-- WORK ITEM --
Whenever a line in the entries includes the word "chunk", copy that line out.

***** RECORDS PROVIDED *****

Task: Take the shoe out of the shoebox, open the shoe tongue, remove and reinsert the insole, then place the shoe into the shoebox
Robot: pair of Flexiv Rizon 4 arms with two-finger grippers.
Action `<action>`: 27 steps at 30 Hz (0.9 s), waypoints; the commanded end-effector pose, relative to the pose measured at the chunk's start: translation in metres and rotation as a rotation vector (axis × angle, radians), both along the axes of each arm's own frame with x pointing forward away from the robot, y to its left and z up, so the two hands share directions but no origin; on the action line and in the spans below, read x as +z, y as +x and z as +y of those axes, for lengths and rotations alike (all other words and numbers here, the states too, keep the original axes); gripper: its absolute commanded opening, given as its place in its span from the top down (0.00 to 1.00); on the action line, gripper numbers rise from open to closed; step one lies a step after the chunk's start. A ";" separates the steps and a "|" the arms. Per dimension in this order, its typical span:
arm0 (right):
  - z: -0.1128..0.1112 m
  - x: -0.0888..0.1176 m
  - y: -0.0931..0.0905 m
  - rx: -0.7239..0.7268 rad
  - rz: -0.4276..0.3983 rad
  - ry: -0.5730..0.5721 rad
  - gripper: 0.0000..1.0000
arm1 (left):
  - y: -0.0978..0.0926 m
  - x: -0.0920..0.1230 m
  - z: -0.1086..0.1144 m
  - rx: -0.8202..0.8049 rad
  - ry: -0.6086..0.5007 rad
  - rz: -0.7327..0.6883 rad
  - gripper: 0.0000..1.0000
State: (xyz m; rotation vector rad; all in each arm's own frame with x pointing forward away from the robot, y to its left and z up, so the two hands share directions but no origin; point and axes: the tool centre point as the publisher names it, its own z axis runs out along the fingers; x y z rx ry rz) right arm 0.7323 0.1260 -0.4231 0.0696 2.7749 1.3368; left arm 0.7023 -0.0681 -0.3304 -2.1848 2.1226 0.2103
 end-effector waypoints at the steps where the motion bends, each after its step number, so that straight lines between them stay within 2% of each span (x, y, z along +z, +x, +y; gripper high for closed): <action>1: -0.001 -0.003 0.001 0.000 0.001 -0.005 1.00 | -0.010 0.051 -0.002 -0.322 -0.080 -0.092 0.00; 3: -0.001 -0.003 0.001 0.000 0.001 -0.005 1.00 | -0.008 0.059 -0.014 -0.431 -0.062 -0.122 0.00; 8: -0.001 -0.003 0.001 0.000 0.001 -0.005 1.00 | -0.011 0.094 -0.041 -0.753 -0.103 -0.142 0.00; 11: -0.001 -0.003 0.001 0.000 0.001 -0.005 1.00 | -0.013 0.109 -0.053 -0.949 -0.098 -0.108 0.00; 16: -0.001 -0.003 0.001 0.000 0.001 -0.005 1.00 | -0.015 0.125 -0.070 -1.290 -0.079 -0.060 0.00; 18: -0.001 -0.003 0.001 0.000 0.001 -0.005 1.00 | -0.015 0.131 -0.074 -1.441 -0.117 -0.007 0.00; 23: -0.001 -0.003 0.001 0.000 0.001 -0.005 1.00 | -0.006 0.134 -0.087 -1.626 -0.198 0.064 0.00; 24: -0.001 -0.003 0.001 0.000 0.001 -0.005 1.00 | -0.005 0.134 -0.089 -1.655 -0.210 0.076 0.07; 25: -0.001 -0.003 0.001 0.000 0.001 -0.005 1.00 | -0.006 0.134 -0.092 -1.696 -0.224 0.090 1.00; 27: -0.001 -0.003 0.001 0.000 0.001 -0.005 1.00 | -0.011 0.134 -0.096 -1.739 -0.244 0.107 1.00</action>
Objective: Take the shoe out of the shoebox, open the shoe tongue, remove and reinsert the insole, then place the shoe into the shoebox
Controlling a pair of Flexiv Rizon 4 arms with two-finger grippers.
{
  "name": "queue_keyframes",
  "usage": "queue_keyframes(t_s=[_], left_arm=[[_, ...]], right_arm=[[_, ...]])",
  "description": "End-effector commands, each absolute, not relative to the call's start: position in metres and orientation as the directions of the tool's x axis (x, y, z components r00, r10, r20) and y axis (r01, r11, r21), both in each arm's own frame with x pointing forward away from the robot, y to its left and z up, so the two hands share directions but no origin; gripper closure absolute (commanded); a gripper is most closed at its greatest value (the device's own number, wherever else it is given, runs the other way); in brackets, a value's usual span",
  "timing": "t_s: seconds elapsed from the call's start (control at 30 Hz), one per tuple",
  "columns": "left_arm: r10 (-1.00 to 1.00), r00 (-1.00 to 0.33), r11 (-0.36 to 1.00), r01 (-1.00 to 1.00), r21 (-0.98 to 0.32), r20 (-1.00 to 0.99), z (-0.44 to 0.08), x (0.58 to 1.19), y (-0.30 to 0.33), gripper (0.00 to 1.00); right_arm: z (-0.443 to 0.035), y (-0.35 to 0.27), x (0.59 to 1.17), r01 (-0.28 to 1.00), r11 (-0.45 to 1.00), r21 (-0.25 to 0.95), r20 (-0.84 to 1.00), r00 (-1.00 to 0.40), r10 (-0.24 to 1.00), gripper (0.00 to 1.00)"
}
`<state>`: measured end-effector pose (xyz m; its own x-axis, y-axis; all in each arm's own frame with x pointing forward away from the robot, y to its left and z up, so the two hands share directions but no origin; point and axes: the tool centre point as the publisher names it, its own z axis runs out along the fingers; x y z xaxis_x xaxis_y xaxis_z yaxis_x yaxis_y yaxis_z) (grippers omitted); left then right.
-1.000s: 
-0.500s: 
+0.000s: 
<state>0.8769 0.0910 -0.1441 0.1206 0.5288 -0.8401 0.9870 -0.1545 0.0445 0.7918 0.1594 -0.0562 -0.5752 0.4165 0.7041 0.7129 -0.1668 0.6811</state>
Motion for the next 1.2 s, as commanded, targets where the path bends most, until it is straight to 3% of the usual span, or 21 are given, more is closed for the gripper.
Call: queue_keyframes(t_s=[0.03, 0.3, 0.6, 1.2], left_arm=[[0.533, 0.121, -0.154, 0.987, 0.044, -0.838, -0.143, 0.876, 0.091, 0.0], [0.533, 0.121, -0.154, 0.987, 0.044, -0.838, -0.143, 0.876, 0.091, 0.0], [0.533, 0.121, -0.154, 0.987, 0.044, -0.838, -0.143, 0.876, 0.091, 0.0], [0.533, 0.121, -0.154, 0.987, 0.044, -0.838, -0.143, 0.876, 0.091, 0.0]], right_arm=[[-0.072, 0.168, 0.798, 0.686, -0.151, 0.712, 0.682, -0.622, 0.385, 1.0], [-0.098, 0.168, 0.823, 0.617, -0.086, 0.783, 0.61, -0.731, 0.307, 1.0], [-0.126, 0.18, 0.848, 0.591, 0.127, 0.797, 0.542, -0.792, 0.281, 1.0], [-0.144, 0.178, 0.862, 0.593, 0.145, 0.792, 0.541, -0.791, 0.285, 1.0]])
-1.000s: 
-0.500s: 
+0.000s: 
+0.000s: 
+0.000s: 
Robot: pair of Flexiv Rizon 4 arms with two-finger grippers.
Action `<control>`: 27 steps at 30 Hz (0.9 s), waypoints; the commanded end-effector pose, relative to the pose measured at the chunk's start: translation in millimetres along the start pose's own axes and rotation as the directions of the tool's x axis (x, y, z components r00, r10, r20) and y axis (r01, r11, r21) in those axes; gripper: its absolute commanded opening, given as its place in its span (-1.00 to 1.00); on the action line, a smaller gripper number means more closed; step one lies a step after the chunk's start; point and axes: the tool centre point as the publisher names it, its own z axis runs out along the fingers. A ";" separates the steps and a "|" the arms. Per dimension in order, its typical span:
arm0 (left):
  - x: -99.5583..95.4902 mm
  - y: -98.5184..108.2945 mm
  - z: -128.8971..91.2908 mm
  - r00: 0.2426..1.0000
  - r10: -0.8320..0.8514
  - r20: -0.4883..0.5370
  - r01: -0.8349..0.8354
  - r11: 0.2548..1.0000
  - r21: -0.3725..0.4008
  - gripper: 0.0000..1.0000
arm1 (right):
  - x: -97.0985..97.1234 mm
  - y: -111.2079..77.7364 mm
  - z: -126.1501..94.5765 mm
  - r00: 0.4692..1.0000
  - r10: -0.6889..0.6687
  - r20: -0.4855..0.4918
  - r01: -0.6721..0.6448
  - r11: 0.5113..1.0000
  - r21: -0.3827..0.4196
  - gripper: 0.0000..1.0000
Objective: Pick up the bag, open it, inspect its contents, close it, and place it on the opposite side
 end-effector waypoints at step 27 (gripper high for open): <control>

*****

-- YOUR RESPONSE --
Action `<action>`: 27 steps at 30 Hz (0.9 s), waypoints; the commanded end-effector pose, relative to the pose measured at the chunk's start: translation in metres and rotation as a rotation vector (axis × angle, radians), both along the axes of each arm's own frame with x pointing forward away from the robot, y to its left and z up, so the two hands share directions but no origin; on the action line and in the spans below, read x as +z, y as +x and z as +y of those axes, for lengths and rotations alike (all other words and numbers here, the states too, keep the original axes); gripper: its absolute commanded opening, given as its place in its span from the top down (0.00 to 1.00); on the action line, gripper numbers rise from open to closed; step one lies a step after the chunk's start. A ";" separates the steps and a "|" the arms. Per dimension in this order, its typical span:
Action `<control>`: 27 steps at 30 Hz (0.9 s), waypoints; the commanded end-effector pose, relative to the pose measured at the chunk's start: translation in millimetres along the start pose's own axes and rotation as the directions of the tool's x axis (x, y, z components r00, r10, r20) and y axis (r01, r11, r21) in those axes; gripper: its absolute commanded opening, given as its place in its span (-1.00 to 1.00); on the action line, a smaller gripper number means more closed; step one lies a step after the chunk's start; point and axes: the tool centre point as the publisher names it, its own z axis runs out along the fingers. A ";" separates the steps and a "|" the arms. Per dimension in order, its typical span:

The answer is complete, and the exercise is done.